Inez has the rather dubious honor of being a stop on President Lyndon Johnson’s 1964 Poverty Tour. Lafferty would like to shake off — or at least shake up — that decades-old image.
“Prior to the development of the coal industry, we were living in fairly abject poverty throughout this region,” he said. “But as you look around today and you see the finer homes and the finer automobiles, nicer schools, people that are educated. Coal has played the most important part in that.”
Coal miner Ben Kinzer remembers more affluent times for his hometown, when the coal industry was soaring.
“When I was younger, there was actually businesses around here and this place was booming and it was actually a beautiful place,” he said. “And the coal industry left and this place is — kinda went down a little bit. So, here we are, hoping to bring it back up with these solar panels.”
Solar power is coming to Kentucky coal country in a big way.
Like many great stories, this one begins with a failure. Adam Edelen, founder of Edelen Renewables, lost an election and needed to find himself a job.
“I have endured a lot of taunts,” he said. “I have been told for the five or six years that we’re in this that it would never work, that no one would want to work on a site like this, that these folks preferred their past to their future.”
There was so much coal here, a mountain top was removed to get it. That left 1,200 acres of mostly-unused level ground, perfect for a utility-scale solar power plant that will generate 200 megawatts of electricity.
“That’s enough to power about 27,000 Kentucky homes,” said Savion Development Director Erich Miarka.
Ironically, the same electric substation that fed an energy-hungry mining operation will now send solar power back out to the grid. That hugely expensive infrastructure made the project possible in the remote, rugged location.

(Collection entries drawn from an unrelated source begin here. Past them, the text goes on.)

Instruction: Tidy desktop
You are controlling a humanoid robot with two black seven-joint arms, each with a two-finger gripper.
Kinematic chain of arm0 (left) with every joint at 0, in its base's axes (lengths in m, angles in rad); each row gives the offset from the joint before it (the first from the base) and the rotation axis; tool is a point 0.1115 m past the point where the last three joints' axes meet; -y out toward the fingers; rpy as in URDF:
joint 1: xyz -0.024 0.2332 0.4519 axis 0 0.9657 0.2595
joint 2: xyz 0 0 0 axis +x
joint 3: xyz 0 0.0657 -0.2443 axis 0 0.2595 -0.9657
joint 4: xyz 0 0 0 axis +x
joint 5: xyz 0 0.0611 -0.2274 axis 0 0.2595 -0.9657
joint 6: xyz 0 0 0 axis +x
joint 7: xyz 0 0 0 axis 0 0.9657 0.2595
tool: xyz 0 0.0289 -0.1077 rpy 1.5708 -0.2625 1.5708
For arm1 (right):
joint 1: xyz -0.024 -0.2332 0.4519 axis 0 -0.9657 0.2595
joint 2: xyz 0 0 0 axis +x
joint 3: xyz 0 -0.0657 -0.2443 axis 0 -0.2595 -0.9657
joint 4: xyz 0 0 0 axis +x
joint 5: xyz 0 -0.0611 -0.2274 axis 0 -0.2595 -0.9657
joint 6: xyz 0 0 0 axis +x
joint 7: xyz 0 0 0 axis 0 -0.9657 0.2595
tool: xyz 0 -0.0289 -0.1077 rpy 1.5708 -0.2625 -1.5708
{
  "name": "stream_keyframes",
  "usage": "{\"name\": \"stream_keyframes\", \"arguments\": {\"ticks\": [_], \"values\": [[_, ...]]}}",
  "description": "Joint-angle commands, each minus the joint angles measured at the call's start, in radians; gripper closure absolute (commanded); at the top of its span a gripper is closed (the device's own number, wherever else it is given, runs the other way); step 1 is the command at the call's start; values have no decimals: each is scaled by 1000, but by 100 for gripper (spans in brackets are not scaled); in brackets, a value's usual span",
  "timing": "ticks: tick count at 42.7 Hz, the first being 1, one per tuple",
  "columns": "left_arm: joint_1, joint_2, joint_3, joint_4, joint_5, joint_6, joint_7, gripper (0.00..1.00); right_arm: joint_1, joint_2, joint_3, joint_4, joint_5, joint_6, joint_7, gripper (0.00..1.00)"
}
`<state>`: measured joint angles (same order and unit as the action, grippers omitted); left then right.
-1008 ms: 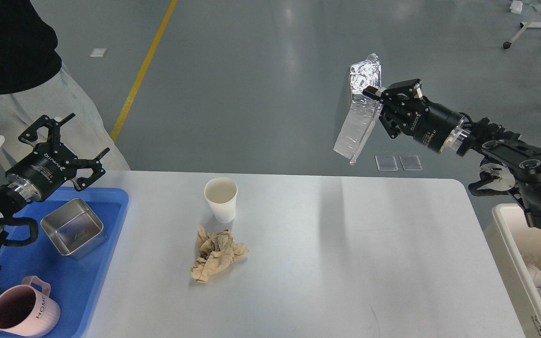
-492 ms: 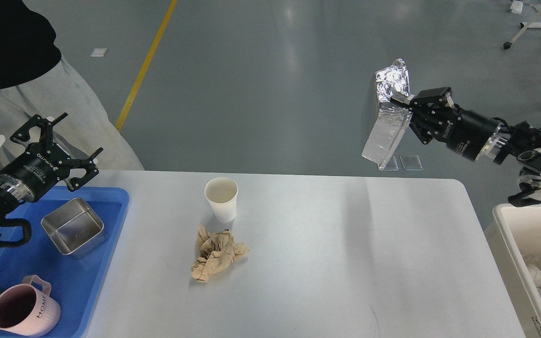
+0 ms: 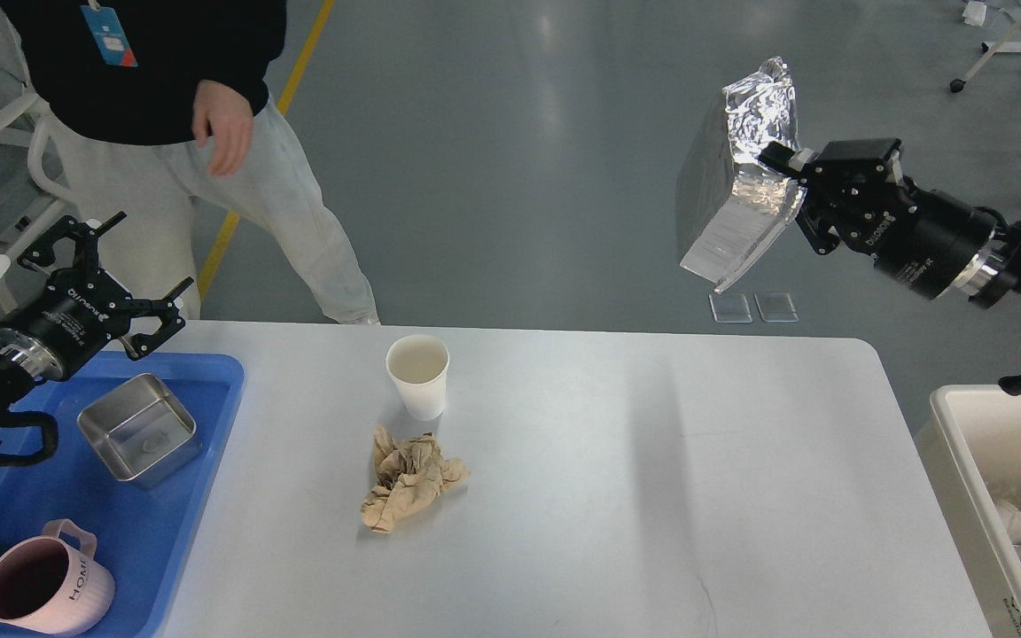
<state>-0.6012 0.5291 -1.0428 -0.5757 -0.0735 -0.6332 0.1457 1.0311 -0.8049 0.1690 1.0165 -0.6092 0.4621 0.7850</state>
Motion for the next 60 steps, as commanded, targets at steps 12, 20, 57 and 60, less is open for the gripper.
{"name": "stream_keyframes", "arguments": {"ticks": [12, 20, 57, 60], "values": [[1, -3, 1, 2, 0, 0, 0, 2, 18, -198, -3, 204, -498, -10, -3, 100], [3, -3, 3, 2, 0, 0, 0, 2, 43, -318, 1, 362, -624, -11, 11, 100], [11, -1, 1, 2, 0, 3, 0, 2, 60, -398, -39, 464, -1173, -137, -72, 100], [11, -1, 1, 2, 0, 3, 0, 2, 37, -379, -45, 465, -1181, -192, -67, 100]]}}
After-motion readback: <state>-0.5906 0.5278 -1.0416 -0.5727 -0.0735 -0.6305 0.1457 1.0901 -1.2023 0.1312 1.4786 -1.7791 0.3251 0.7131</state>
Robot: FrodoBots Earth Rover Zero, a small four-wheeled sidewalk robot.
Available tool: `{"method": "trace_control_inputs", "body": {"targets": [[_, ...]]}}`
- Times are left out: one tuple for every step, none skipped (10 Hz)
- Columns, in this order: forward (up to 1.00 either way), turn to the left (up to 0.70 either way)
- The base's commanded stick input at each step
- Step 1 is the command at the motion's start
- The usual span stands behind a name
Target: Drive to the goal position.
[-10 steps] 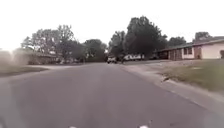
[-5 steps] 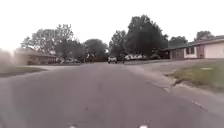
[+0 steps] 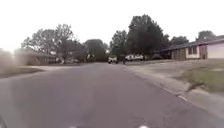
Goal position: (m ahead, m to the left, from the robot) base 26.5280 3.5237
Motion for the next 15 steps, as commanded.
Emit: {"method": "trace_control_inputs", "body": {"targets": [[1.00, 0.02], [1.00, 0.03], [1.00, 0.02], [1.00, 0.03], [1.00, 0.03], [1.00, 0.03], [1.00, 0.10], [1.00, 0.23], [1.00, 0.37], [1.00, 0.40], [1.00, 0.36], [1.00, 0.02], [1.00, 0.00], [1.00, 0.00], [1.00, 0.00]]}}
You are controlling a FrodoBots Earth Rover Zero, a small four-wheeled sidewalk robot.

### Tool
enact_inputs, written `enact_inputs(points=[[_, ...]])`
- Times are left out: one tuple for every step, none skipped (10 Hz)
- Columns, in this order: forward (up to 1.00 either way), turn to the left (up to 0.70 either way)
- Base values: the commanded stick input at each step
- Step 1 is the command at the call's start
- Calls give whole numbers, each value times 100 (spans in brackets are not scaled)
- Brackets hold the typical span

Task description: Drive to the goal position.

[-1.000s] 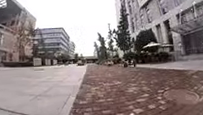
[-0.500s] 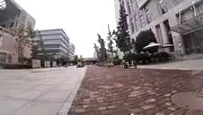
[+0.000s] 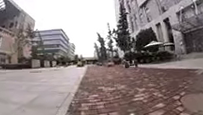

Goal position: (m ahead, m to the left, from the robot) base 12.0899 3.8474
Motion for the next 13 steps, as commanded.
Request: enact_inputs(points=[[45,0],[45,0],[45,0],[45,0],[45,0],[45,0],[45,0],[45,0],[45,0],[45,0],[45,0],[45,0],[45,0]])
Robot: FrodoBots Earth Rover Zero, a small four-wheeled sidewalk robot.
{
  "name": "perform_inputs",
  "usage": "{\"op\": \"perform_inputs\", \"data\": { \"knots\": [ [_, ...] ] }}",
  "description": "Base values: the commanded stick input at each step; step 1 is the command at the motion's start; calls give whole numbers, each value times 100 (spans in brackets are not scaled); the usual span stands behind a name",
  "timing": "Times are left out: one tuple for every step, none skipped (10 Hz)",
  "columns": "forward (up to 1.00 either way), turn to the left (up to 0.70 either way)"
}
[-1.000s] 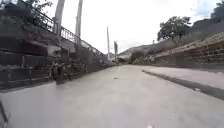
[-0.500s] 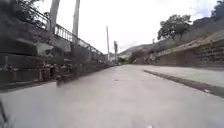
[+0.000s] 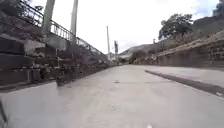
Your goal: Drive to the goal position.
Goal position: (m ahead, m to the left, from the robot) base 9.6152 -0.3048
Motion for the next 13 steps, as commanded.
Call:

Plans call for 440,000 solar panels to be installed in two phases, employing more than 300 people.
“So we see this as an opportunity — maybe not the greatest opportunity, but at least an opportunity,” Lafferty said.
The downside: All but about a dozen of these jobs will be temporary, lasting about 24 months. But judging from this job fair turnout, people want to work.
“They want opportunity. They don’t want a hand out,” Edelen said.